-------- EXERCISE DATA --------

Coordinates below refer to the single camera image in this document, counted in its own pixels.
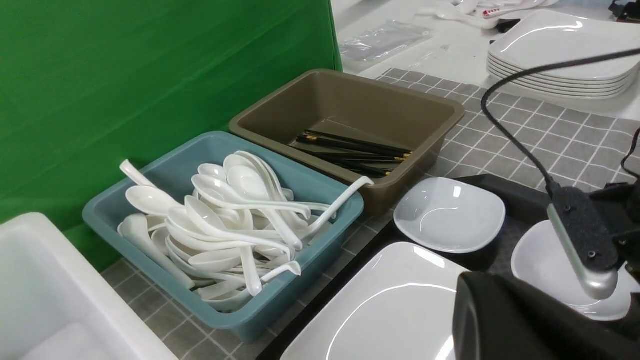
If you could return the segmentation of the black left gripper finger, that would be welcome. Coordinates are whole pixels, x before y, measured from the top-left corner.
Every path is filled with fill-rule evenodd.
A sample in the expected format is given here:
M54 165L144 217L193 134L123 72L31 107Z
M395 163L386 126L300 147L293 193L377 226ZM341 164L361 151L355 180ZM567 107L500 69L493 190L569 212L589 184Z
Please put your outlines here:
M452 339L457 360L637 360L639 342L519 279L458 276Z

--------

→ HOW TO COMPLETE THIS TASK
The complete listing must be transcribed verbatim, and all pictures are to be omitted.

→ COMPLETED EXERCISE
Coordinates below refer to the single camera image in this document, counted in its own pixels.
If you could return the segmentation of the black left gripper finger, that would be welcome. Coordinates are whole pixels, x before y, measured from the top-left corner.
Every path is filled with fill-rule evenodd.
A sample in the expected format is given here:
M54 165L144 217L193 134L123 72L31 107Z
M395 163L386 126L300 147L293 193L377 226ZM341 164L361 151L355 180ZM567 107L500 69L493 190L569 212L589 184Z
Please put your outlines here:
M452 339L457 360L637 360L639 342L519 279L458 276Z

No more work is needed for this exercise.